December 5, 2008
I just wanted to say thank you for making an environment for our students to be known, genuinely loved, and visibly cared for. I value our reaLife Groups more than you probably know. I personally feel that real Life change happens in the context of a smaller group.
Let me unpack my three desires for this environment.
1. KNOWN – It is literally impossible for me to know each and every name of our students but I feel very strongly that someone should. As our group grows (it’s kind of the idea – HA!) it will be imperative that we put leaders into place that will know the names of the students whom are connected to groups. Not that I don’t as if we should know the names of those only attending larger gatherings but we have no excuse not knowing them in a smaller setting.
2. Genuinely LOVED – The love that some of these students get from us might be the only positive thing that they have heard all week. We need to be sensitive to this but also mindful that some come from a very positive environment. I am not calling us to drop a “Love Bomb” on them because can be viewed as inappropriate and too needy on our part to have students respond to us. We can show students we love them in appropriate and very practical ways but being loved is tantamount to the effectiveness of our ministry to them and to the family as a whole.
3. Visibly CARED FOR – It is not enough to have an environment where we know and love kids because it is way too easy for us to say we love kids without visibly showing them that we care. While we want to show the families that we are partners with them in the spiritual development of their kids we do not want to usurp authority of influence away from the parents. THIS IS VERY IMPORTANT!! There are ways to visibly care for students that will go farther than you know. There was a student there on Wednesday this week that I just asked if he was going to be there without formally inviting him. He said he did not usually come and I left it at that. This proves my point because he showed up. There was not one clue that he gave me to insure that I had influenced him but we know that people vote with their feet. They are on to you when you are trying to show them that you care. Believe it or not you don’t have to try that hard! John Maxwell calls this “walking slowly through the crowd”. Take your time while speaking with students letting them know you are listening but don’t be so engaged that you border on the ‘creepy’. Just so you know I am not making reference to any one thing I saw this week but is good for us to know as policy.
For the past 13 years in youth ministry I always thought that every youth dept needed wrestling time. It was always a common occurrence for one of our counselors to be getting jumped on tackled and so on. I don’t do it as much now because most of them would embarrass me by taking me down! Let me explain this…
*Jr. High boys need appropriate touch from a caring adult so it comes naturally to them to want to wrestle with an adult they are comfortable around. This also bleeds into our programming for Middle School that we make sure to use all the senses. You can still do cheesy games, drama, and half way good music with the Jr. High because excellence is not quite a factor yet for this age group as it is more for those in High School.
*Sr. High Students are there for the sole reason of relationships. Most 9-12 graders go to the mall to see others and to be seen. Although it may seem shallow – the majority of our students come for the same reason.

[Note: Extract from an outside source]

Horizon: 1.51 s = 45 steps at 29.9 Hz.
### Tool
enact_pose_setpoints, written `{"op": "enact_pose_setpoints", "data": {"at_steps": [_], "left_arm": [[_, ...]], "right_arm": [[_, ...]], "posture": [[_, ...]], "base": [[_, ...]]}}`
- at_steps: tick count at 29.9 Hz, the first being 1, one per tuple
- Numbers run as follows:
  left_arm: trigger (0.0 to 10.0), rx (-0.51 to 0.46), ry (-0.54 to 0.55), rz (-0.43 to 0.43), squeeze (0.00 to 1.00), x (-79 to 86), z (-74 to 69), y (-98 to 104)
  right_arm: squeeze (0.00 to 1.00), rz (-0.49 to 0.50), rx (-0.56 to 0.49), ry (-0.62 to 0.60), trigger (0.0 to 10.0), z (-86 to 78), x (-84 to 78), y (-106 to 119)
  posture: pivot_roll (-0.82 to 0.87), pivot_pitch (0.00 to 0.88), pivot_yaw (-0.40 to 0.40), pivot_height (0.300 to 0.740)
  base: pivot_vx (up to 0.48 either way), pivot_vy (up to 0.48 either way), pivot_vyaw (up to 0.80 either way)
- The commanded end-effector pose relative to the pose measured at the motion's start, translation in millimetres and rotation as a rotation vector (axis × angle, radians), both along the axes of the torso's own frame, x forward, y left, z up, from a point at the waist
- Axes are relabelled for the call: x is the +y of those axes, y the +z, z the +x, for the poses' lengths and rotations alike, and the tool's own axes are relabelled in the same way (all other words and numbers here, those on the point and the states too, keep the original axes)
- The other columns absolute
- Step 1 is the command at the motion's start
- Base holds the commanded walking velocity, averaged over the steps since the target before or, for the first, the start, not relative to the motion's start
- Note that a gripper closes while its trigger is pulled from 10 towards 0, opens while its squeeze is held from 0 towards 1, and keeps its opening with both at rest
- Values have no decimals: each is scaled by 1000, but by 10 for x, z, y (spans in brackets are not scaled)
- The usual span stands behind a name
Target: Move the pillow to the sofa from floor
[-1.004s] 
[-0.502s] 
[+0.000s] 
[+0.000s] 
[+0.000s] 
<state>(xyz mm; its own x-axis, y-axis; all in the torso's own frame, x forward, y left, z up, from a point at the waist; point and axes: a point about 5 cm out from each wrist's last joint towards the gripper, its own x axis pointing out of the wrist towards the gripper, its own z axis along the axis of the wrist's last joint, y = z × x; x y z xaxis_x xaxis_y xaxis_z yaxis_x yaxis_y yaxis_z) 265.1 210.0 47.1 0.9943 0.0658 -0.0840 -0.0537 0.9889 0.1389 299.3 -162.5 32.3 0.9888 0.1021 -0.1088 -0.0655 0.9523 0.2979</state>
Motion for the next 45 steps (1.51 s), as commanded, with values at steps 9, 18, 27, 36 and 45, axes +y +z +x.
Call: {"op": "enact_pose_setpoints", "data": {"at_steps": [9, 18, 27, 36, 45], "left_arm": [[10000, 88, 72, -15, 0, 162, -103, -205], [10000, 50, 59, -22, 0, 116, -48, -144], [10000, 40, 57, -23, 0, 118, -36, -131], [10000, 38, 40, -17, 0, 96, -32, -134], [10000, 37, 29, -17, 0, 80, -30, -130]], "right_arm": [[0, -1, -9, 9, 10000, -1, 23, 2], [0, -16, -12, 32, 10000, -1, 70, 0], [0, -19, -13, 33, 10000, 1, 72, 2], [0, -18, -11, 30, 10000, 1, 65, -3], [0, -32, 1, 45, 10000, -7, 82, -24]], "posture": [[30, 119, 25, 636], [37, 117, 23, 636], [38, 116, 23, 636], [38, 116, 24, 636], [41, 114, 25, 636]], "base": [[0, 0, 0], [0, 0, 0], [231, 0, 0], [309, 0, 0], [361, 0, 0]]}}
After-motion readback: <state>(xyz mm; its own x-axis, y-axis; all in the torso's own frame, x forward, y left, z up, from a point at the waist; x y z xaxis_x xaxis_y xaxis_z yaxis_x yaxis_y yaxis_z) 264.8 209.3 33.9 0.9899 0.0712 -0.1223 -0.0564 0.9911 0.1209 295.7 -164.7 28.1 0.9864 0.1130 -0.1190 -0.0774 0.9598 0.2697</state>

I am not saying this needs to be addressed and challenged but used to our benefit. This should not be viewed as being shallow on our part as leaders but wise because we are keying into their thought process. Wrestling, pushing, and too much jesting can embarrass older students whether they seem to be responding or not. Being a spiritual leader goes far beyond knowing how to connect on a personal level. Connecting on a personal level is VERY IMPORTANT but to the extent that we still hold the position of a “Spiritual Leader”.
With all that said I am excited to see that you guys were already off to a great start before we got here and I am honored to come on board with you all in this ministry!
I got this from a friend of mine and thought that I would pass it along.
5 Ways to Create a Healthy Small Group Environment
1. Be the first to arrive. Sometimes it can’t be avoided, but arriving late can throw off the whole night. Being there before everyone else allows you to set the tone for the night and make sure everything is in place. If you are scrambling around, it can lead to a messy night.
2. Communicate with host home family. (I am putting this in just in case we decide to make some of our groups to meet off site.) Spend some time getting to know the home you’ll be staying in. Maybe visit them ahead of time and talk about expectations. Be sure to be completely filled in on the “house rules” about animals, furniture, food and drinks.
3. Make sure meeting area is set-up and ready to go each night. Look for distractions that need to be eliminated. Make sure the room is available, relatively clean with the lights on. Turn off the TV/iPod/Computer and think about placing a basket at the door for cell phones to minimize distractions. You can’t go wrong with plenty of places to sit, too.
4. Sit at same level with students. While as a leader you do control the night, keep the style of the night conversational by sitting with them and not above them. Make sure you keep the environment attentive and help students not to lay down and laying all over each other.
5. Put the meeting area back. If the host home family was gone, our goal is that when they return home they have a conversation wondering if you even met or not. Make sure the students completely reset the room and clean up trash, throw away food and put furniture back if it was moved.
Please let me know if you plan on attending our meeting this Sunday at 4:30 pm. If I don’t talk to you before then have a great weekend and God bless!